Quels rapports entre les tortures que s’inflige le patient mélancolique, l’enfant « facilement cruel » avec les animaux ou ses petits camarades et « l’amour impitoyable », dont parle Winnicott, entre le nourrisson et sa mère ?
Quels rapports entre les tourments qu’impose le violeur à sa victime, les meurtres des tueurs en série et ceux des génocidaires du Rwanda ?
Quels récits faire de la cruauté – par exemple de la cruauté nazie, comme prétend le faire Jonathan Littell dans Les Bienveillantes – sans la redoubler ?

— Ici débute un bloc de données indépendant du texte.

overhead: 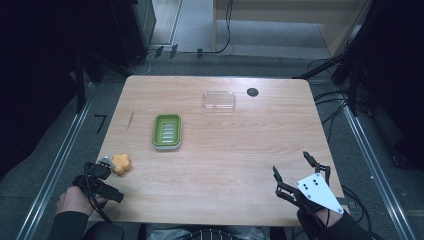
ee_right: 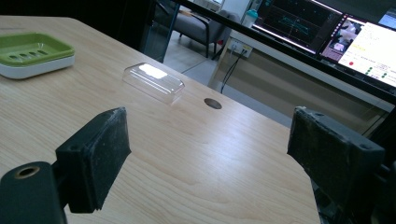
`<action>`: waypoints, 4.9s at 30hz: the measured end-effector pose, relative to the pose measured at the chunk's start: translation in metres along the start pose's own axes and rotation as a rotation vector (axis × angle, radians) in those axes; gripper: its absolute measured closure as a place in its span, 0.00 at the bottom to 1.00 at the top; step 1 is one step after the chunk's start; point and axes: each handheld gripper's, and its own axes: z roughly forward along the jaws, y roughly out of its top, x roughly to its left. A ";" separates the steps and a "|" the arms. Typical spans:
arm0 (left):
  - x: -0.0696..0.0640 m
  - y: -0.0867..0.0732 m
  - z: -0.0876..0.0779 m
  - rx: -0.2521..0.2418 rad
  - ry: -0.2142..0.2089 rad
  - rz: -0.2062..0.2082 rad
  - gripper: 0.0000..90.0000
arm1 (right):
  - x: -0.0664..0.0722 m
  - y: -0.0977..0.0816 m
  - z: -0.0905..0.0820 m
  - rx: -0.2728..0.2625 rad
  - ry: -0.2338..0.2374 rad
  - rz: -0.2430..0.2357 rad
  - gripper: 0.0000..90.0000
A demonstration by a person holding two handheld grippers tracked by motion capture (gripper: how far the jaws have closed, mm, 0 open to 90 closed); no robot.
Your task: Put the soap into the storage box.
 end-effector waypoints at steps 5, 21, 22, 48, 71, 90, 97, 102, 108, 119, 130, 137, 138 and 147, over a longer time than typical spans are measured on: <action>-0.001 0.002 0.001 0.017 0.006 0.007 0.00 | 0.000 0.000 0.000 -0.002 -0.002 0.003 0.15; 0.001 0.009 0.000 0.027 -0.003 0.029 0.00 | 0.001 0.001 0.000 0.000 -0.004 0.000 0.15; 0.002 0.010 -0.002 0.028 -0.006 0.030 0.00 | 0.001 0.001 0.000 0.001 -0.004 0.001 0.15; 0.013 0.034 -0.012 -0.062 -0.029 0.035 0.00 | 0.002 0.001 0.001 0.005 0.003 -0.011 0.15; 0.021 0.062 -0.009 -0.094 -0.054 0.052 0.00 | 0.002 0.001 0.001 0.005 0.005 -0.010 0.15; 0.024 0.070 0.004 -0.081 -0.006 0.096 0.22 | 0.001 0.001 0.001 0.003 0.004 -0.008 0.15; 0.023 0.070 0.008 -0.083 0.021 0.107 0.34 | 0.001 0.001 0.001 0.003 0.004 -0.008 0.15; 0.021 0.069 0.007 -0.076 0.025 0.134 0.42 | 0.001 0.001 0.001 0.003 0.004 -0.008 0.15; 0.021 0.068 0.008 -0.081 0.034 0.140 0.44 | 0.001 0.001 0.001 0.003 0.003 -0.008 0.15; 0.021 0.067 0.008 -0.086 0.026 0.133 0.44 | 0.001 0.000 0.001 0.003 0.002 -0.006 0.15; 0.021 0.067 0.007 -0.083 0.025 0.145 0.44 | 0.002 0.001 0.001 0.005 0.001 -0.009 0.15; 0.020 0.067 0.004 -0.082 0.022 0.151 0.44 | 0.001 0.001 0.001 0.004 0.002 -0.008 0.15; 0.020 0.067 0.003 -0.086 0.023 0.152 0.44 | 0.001 0.001 0.000 0.004 0.003 -0.008 0.15; 0.017 0.067 -0.003 -0.095 0.025 0.159 0.44 | 0.002 0.001 0.001 0.005 0.002 -0.010 0.15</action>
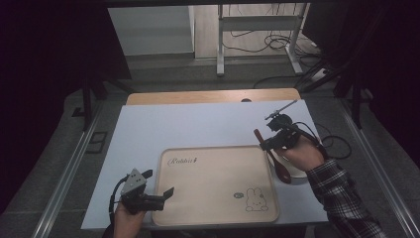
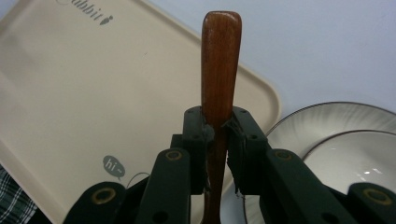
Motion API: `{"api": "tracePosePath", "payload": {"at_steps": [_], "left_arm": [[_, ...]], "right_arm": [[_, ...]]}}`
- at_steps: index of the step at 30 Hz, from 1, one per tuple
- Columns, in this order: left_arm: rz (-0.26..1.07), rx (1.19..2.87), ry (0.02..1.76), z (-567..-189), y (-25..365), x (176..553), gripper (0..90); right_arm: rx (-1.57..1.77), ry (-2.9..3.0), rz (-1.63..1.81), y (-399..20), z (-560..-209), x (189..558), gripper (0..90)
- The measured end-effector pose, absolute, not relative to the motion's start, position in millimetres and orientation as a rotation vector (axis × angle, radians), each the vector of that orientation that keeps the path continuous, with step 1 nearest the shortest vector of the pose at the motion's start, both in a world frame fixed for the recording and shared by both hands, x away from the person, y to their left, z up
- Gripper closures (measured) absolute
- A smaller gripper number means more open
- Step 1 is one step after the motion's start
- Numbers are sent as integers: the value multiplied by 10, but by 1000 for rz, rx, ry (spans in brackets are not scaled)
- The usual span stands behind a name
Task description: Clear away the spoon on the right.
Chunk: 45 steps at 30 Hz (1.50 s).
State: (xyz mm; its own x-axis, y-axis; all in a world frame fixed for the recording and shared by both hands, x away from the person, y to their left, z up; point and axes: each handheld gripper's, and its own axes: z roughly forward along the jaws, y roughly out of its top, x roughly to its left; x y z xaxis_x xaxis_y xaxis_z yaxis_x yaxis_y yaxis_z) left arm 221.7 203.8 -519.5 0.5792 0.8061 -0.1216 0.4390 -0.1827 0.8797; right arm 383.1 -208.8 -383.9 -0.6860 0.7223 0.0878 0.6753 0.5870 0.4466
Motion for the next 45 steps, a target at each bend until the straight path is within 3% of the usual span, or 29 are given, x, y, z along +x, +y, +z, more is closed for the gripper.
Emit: {"api": "tracePosePath", "payload": {"at_steps": [28, 45], "left_arm": [[459, 1813, 1015, -5193, 2039, 2215, 1], [459, 1818, 1012, -5193, 2034, 2214, 1]], "right_arm": [[1223, 2833, 582, -1666, -4364, 3720, 779], [1223, 2841, 564, -1647, -4759, 3749, 756]]}}
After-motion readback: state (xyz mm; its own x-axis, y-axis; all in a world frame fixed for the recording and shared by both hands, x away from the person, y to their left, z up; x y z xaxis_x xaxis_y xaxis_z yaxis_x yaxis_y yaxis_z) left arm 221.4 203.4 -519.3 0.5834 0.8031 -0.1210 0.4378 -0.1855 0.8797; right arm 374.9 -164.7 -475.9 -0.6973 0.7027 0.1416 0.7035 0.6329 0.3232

Bien qu’elle traverse l’œuvre de Freud sous des formes variées, la notion de cruauté n’appartient pas au vocabulaire de la psychanalyse. Pourtant, à l’énigme de la cruauté, figure d’un mal radical qui décourage la pensée, des psychanalystes apportent ici un éclairage original. Violence inutilisable, haine superflue ou indifférence extrême, interne ou exercée à même le corps de l’autre, la cruauté s’avère paradoxale : elle révèle à la fois l’intime du sexuel et une dynamique pulsionnelle distincte. Seule la pitié, ou la compassion, peut y faire barrage – mais une vraie pitié, celle qui aurait fait l’épreuve de la cruauté : la sienne, et celle des autres.